**Exercise details:**
For each entry below, copy the text exactly and leave out any picture.

BEGIN Information shown

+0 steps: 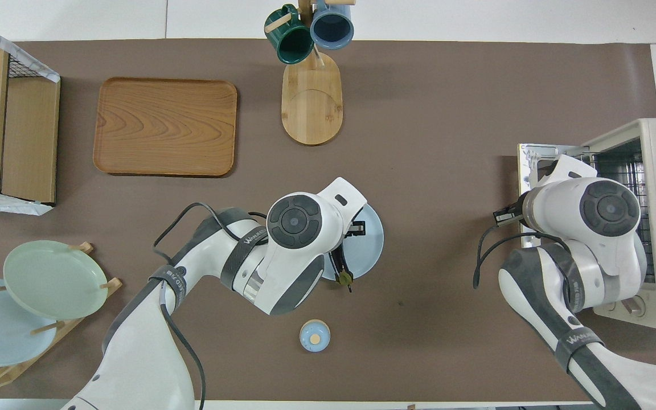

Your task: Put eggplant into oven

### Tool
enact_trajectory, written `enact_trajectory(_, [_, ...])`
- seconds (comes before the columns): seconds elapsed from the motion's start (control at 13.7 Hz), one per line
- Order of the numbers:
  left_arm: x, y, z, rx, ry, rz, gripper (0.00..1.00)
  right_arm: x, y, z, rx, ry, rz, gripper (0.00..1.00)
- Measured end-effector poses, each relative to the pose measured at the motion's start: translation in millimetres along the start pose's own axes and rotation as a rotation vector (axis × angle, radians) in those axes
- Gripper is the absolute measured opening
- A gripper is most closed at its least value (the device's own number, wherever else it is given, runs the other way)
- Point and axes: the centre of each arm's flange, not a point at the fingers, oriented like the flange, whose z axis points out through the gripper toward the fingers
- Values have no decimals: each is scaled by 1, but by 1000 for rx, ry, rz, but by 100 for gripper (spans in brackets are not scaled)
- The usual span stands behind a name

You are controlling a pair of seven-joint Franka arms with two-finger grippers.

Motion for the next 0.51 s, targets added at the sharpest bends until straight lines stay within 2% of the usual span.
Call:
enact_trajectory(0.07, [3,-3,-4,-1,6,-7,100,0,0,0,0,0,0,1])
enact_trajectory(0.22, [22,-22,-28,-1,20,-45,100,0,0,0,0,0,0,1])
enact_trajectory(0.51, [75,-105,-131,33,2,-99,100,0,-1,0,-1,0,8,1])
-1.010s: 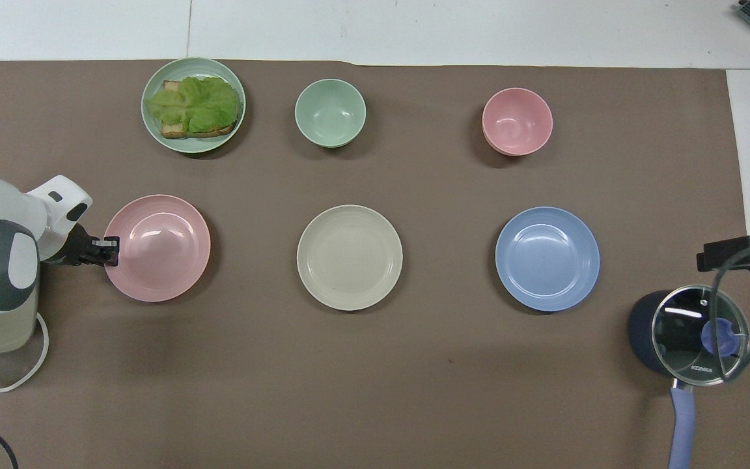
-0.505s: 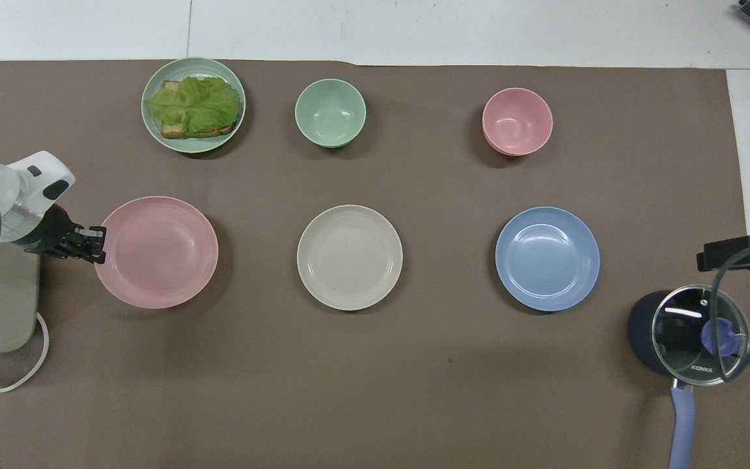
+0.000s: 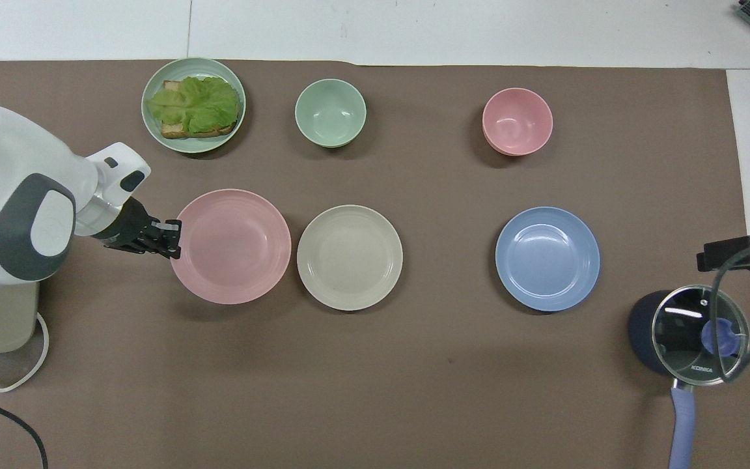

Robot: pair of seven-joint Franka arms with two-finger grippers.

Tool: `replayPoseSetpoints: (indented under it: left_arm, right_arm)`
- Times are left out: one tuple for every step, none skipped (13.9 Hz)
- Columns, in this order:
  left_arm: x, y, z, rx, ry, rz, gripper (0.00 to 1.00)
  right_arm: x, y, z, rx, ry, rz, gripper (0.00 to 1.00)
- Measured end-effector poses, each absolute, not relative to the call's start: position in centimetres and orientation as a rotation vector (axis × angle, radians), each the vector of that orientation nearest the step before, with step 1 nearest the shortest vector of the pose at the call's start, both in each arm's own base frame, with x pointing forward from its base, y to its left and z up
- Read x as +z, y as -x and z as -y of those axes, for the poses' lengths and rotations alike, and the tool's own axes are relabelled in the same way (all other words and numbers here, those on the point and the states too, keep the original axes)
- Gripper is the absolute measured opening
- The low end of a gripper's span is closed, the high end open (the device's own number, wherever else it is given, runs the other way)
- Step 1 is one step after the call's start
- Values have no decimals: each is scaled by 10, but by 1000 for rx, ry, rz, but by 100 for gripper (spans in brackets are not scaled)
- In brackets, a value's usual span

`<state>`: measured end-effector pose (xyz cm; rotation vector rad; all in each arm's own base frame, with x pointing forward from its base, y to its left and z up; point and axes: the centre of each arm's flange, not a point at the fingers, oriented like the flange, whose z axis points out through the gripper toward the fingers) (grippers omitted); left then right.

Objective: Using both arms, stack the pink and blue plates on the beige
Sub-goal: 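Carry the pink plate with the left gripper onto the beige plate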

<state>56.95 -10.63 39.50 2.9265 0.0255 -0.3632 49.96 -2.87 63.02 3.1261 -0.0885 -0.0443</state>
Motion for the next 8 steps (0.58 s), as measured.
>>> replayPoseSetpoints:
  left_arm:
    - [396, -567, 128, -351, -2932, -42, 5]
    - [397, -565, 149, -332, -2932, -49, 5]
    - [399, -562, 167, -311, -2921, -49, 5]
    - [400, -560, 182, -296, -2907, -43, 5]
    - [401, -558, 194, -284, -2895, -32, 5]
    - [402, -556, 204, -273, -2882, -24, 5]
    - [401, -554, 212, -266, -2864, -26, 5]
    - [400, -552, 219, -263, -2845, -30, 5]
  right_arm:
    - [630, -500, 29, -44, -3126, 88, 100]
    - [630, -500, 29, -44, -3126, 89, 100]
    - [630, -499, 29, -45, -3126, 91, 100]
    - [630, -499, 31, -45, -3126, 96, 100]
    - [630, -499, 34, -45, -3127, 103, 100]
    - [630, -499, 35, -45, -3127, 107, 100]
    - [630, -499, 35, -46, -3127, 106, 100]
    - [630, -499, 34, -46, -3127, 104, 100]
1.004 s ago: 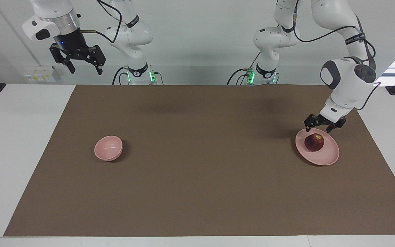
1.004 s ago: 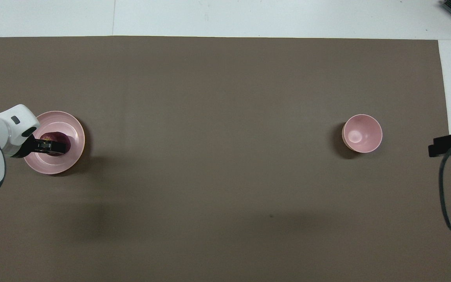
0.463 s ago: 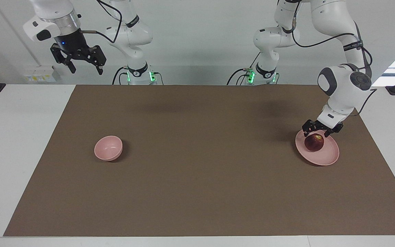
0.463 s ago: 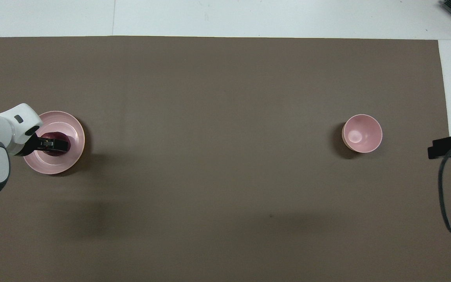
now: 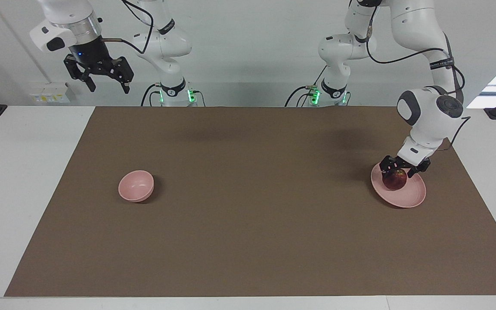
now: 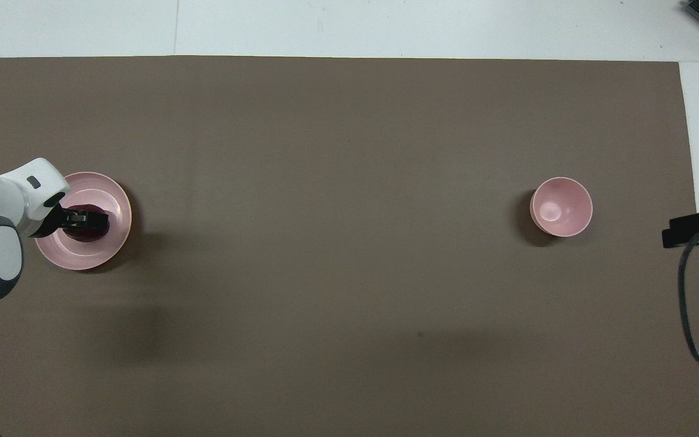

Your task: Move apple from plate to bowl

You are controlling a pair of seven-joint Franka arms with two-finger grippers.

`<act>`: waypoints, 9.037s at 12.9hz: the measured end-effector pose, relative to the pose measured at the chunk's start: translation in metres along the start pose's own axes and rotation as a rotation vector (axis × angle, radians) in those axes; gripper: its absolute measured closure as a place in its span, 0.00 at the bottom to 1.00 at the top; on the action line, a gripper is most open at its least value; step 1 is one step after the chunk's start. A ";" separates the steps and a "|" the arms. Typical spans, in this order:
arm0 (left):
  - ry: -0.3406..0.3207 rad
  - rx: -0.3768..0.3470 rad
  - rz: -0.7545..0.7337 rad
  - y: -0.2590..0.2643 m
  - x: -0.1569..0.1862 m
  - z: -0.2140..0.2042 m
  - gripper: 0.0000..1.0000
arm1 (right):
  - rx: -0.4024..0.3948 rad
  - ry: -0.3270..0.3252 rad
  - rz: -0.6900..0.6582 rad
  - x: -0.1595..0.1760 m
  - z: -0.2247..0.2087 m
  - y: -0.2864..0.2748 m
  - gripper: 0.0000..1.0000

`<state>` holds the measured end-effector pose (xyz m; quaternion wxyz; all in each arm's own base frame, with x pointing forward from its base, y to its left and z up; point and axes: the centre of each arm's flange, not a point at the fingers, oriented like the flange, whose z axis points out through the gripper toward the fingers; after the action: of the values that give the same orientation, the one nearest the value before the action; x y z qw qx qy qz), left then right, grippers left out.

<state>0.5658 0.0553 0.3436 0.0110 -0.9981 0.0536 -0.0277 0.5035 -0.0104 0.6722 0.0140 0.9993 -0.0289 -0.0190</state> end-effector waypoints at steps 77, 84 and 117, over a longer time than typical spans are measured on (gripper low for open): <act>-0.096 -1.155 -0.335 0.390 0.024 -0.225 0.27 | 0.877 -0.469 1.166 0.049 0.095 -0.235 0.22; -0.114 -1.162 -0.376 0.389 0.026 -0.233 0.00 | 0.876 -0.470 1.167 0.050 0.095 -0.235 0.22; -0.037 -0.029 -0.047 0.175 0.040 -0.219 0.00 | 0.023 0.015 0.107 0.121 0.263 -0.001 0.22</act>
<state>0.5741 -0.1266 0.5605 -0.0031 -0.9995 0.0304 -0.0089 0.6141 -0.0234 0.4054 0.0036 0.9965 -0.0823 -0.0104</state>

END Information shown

**Solution to the problem:**
+0 steps: 

Your task: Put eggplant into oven

### Tool
enact_trajectory, written `enact_trajectory(_, [_, ...])`
- seconds (comes before the columns): seconds elapsed from the motion's start (control at 13.7 Hz), one per line
- Order of the numbers:
  left_arm: x, y, z, rx, ry, rz, gripper (0.00..1.00)
  right_arm: x, y, z, rx, ry, rz, gripper (0.00..1.00)
- Measured end-effector poses, each relative to the pose measured at the motion's start: translation in millimetres along the start pose's own axes and rotation as a rotation vector (axis × angle, radians) in those axes
- Gripper is the absolute measured opening
- A gripper is most closed at its least value (the device's own number, wherever else it is given, runs the other way)
- Point and axes: the centre of each arm's flange, not a point at the fingers, oriented like the flange, whose z axis points out through the gripper toward the fingers
- Values have no decimals: each is scaled by 1, but by 1000 for rx, ry, rz, but by 100 for gripper (spans in brackets are not scaled)
- The usual span stands behind a name

You are controlling a pair of seven-joint Franka arms with two-finger grippers.

Motion for the next 0.51 s, targets added at the sharpest bends until straight lines stay within 2% of the usual span.
Call:
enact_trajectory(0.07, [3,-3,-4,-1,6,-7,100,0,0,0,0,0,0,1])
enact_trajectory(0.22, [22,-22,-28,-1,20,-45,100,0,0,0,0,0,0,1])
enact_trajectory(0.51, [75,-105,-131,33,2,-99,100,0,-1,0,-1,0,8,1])
-1.010s: 
-0.505s: 
+0.000s: 

Robot: pair of seven-joint Franka arms with two-finger grippers.

Tool: `replayPoseSetpoints: (indented under it: left_arm, right_arm)`
- Times are left out: one tuple for every step, none skipped (13.9 Hz)
- Columns, in this order:
  left_arm: x, y, z, rx, ry, rz, gripper (0.00 to 1.00)
  right_arm: x, y, z, rx, ry, rz, gripper (0.00 to 1.00)
- Measured end-effector poses, each absolute, not relative to the call's start: position in centimetres and orientation as a rotation vector (axis × angle, radians), each the vector of that orientation nearest the step before, with step 1 nearest the shortest vector of the pose at the call's start, both in each arm's own base frame, with x pointing forward from its base, y to its left and z up
- Read x as +z, y as -x and z as -y of those axes, for the poses' lengths and rotations alike, and the tool's own axes are relabelled in the same way (all other words and numbers here, those on the point and the states too, keep the original axes)
- Gripper is the absolute measured opening
- The low end of a gripper's span is closed, the high end open (the device's own number, wherever else it is given, runs the other way)
- Step 1 is one step after the call's start
- Values have no decimals: each is scaled by 10, but by 1000 for rx, ry, rz, but by 100 for gripper (spans in brackets are not scaled)
- In brackets, a value's usual span

`<state>`: measured end-effector pose (xyz cm; rotation vector rad; all in each arm's own base frame, with x pointing forward from its base, y to its left and z up; point and axes: the centre of each arm's flange, not a point at the fingers, oriented like the flange, whose z axis points out through the gripper toward the fingers) (grippers omitted); left then right.

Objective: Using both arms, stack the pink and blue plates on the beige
Sub-goal: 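Carry the pink plate with the left gripper onto the beige plate
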
<state>56.95 -10.63 39.50 2.9265 0.0255 -0.3632 49.96 -2.87 63.02 3.1261 -0.0885 -0.0443</state>
Motion for the next 8 steps (0.58 s), as measured.
>>> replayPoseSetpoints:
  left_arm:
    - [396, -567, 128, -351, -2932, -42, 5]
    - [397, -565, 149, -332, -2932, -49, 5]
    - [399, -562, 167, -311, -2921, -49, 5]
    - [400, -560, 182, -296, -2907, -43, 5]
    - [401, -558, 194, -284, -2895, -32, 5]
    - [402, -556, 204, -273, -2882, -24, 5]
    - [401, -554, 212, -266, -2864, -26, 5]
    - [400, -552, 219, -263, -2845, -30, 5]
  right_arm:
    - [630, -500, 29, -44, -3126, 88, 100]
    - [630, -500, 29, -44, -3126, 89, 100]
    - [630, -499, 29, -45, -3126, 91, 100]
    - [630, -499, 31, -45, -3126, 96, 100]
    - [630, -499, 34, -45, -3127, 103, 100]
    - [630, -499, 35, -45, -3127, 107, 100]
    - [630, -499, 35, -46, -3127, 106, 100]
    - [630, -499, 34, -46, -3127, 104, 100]
1.004 s ago: 
1.004 s ago: 
0.463 s ago: 
0.463 s ago: 
now: 
now: 

Your task: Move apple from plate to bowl

You are controlling a pair of seven-joint Franka arms with two-finger grippers.

`<act>`: waypoints, 9.037s at 12.9hz: the measured end-effector pose, relative to the pose measured at the chunk's start: translation in metres along the start pose's own axes and rotation as a rotation vector (axis × angle, radians) in those axes; gripper: its absolute measured closure as a place in its span, 0.00 at the bottom to 1.00 at the top; on the action line, a gripper is most open at its least value; step 1 is one step after the chunk's start. A ";" separates the steps and a "|" the arms. Typical spans, in this order:
arm0 (left):
  - ry: -0.3406..0.3207 rad
  - rx: -0.3768..0.3470 rad
  - rz: -0.7545..0.7337 rad
  - y: -0.2590..0.2643 m
  - x: -0.1569..0.1862 m
  - z: -0.2140..0.2042 m
  - gripper: 0.0000..1.0000
arm1 (right):
  - rx: -0.4024..0.3948 rad
  - ry: -0.3270..0.3252 rad
  - rz: -0.6900..0.6582 rad
  - x: -0.1595..0.1760 m
  - z: -0.2247..0.2087 m
  - y: -0.2864..0.2748 m
  - gripper: 0.0000..1.0000

`<state>` holds the measured end-effector pose (xyz m; quaternion wxyz; all in each arm's own base frame, with x pointing forward from its base, y to its left and z up; point and axes: the centre of each arm's flange, not a point at the fingers, oriented like the flange, whose z axis points out through the gripper toward the fingers; after the action: of the values that give the same orientation, the one nearest the value before the action; x y z qw qx qy qz), left then right, grippers left out.

<state>0.5658 0.0553 0.3436 0.0110 -0.9981 0.0536 -0.0277 0.5035 -0.0104 0.6722 0.0140 0.9993 -0.0289 -0.0190</state> end-effector waypoints at steps 77, 84 and 117, over a longer time than typical spans are measured on (gripper low for open): <act>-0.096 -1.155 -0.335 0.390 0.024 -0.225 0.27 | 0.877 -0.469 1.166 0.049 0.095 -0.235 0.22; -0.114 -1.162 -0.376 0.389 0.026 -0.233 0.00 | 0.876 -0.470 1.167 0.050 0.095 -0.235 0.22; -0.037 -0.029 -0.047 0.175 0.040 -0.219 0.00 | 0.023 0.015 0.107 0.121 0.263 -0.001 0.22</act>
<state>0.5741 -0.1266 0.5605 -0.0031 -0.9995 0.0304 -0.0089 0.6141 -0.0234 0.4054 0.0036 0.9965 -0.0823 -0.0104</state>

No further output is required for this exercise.